Inbreeding Depression Flashcards
Inbreeding results in decline in mean reproductive fitness
Depression in mean fertility, depression in mean sperm viability, depression in mean litter/clutch size and depression in mean lifetime reproductive success.
Initial belief that inbreeding depression didn’t exist in the wild
ID was originally thought to be an artifact of captive and experimental populations. Ralls and Ballou (1983), higher mortality in inbred versus outbred progeny of 44 mammal species.
F increases by 25% and effect to mean fitness characters
Human IQ and height decrease, chicken survival rate decreases, turkeys reproductive survival decreases.
Example, pink pigeon
Effect of inbreeding on survival of free-living birds. Highly inbred birds are likely only to survive for half as long as non-inbred birds. In the wild, population is reduced by 50% and even moderately inbred birds show reduced survival. Survival of all released birds is relatively poor, after 1.5 years of age, survival of inbred birds becomes drastically reduced.
Inbreeding depression increases extinction risk
Frankham (1995) Inbreeding and extinction: a threshold effect.
Used captive population of mice and fruit flies. Populations at different levels of inbreeding, threshold effect: F= above 0.3, probability of extinction rapidly increases.
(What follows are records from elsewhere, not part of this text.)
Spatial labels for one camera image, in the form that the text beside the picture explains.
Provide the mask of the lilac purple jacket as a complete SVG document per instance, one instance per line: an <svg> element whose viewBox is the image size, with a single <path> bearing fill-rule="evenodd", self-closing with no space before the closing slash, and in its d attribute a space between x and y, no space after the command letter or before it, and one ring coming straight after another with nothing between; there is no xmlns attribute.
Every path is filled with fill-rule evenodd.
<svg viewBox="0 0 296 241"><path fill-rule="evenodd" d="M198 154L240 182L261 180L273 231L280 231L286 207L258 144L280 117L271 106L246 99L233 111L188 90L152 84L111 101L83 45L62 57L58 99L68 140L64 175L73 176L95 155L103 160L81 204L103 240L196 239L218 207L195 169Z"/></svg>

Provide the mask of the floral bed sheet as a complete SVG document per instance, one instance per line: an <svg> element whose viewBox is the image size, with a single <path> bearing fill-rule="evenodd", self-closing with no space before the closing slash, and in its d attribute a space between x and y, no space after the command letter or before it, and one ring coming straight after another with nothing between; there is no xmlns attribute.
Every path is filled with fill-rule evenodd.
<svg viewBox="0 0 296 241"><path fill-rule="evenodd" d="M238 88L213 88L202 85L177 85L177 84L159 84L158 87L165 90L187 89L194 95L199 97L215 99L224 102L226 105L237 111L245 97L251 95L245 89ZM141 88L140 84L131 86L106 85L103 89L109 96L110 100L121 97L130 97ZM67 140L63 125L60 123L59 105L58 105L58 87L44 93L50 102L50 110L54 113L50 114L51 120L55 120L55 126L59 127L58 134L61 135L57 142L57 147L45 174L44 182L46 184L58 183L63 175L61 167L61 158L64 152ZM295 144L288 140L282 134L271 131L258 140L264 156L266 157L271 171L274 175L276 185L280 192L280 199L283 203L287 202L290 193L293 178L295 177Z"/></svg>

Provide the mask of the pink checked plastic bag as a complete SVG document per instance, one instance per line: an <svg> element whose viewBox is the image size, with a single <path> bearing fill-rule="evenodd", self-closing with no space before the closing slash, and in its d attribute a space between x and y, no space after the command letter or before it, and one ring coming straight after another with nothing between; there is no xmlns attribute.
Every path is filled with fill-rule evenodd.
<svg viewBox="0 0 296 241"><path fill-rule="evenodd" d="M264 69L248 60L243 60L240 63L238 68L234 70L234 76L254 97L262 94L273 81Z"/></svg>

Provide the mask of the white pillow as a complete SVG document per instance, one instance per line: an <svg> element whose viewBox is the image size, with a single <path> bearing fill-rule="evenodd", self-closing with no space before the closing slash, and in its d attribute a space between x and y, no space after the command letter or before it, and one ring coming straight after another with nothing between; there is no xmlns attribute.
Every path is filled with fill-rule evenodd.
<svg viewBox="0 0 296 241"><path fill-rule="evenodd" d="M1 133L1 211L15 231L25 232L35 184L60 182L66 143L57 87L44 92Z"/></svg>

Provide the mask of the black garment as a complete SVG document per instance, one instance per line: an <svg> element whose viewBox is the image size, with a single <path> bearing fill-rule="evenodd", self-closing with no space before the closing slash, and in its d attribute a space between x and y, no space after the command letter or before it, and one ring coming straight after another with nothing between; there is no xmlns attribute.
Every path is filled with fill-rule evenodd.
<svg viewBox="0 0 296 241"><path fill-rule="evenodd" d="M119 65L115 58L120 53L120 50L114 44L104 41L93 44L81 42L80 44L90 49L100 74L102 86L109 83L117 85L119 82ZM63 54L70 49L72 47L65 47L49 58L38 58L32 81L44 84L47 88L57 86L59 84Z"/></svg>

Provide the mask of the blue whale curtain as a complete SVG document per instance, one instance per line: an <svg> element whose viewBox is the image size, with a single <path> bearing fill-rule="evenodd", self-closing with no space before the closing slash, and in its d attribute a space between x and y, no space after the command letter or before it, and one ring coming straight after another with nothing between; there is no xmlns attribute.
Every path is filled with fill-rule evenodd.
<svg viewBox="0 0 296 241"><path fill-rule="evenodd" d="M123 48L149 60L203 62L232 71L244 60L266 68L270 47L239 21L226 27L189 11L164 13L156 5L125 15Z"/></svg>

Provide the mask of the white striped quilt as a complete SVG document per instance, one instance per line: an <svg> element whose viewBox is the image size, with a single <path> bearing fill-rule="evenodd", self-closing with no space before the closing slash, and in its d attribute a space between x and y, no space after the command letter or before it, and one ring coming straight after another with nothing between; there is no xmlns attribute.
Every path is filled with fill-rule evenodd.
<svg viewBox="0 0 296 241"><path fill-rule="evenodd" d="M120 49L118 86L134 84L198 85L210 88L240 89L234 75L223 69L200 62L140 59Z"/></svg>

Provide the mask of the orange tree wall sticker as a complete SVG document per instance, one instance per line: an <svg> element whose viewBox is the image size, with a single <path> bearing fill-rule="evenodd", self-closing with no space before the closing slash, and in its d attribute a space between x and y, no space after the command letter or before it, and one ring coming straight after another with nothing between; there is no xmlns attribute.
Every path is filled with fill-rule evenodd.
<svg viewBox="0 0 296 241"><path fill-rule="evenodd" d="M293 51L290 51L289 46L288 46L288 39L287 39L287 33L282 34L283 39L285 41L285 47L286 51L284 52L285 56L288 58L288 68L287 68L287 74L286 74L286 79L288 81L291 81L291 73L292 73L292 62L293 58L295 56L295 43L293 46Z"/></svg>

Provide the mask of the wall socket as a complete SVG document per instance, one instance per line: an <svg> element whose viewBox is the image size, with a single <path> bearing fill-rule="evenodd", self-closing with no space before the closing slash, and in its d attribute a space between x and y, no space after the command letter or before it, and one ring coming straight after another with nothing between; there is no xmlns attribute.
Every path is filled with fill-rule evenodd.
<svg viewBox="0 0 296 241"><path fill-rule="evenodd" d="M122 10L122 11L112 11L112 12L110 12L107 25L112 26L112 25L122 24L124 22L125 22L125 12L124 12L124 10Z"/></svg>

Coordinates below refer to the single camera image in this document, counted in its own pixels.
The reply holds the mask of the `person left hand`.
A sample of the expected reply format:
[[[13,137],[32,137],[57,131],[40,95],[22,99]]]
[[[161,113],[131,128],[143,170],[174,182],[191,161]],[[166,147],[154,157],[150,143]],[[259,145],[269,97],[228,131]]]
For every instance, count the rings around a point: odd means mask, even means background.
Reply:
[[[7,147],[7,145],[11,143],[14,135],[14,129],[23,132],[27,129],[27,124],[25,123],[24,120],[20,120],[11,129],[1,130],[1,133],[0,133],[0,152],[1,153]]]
Same results in population inbred quickly or slowly.
Evidence that inbreeding depression leads to extinction in wild populations.
Saccheri et al (1998)
monitored 42 isolated populations, estimated mean F from micro satellite data. Inbred populations went extinct sooner, accounted for demographic and environmental variables. Clear evidience that inbreeding had a significant effect on extinction probability, even when demographic factors were accounted for.
Saccheri et al. 1998
Probability of extinction increases as average number of heterozygous loci decreases.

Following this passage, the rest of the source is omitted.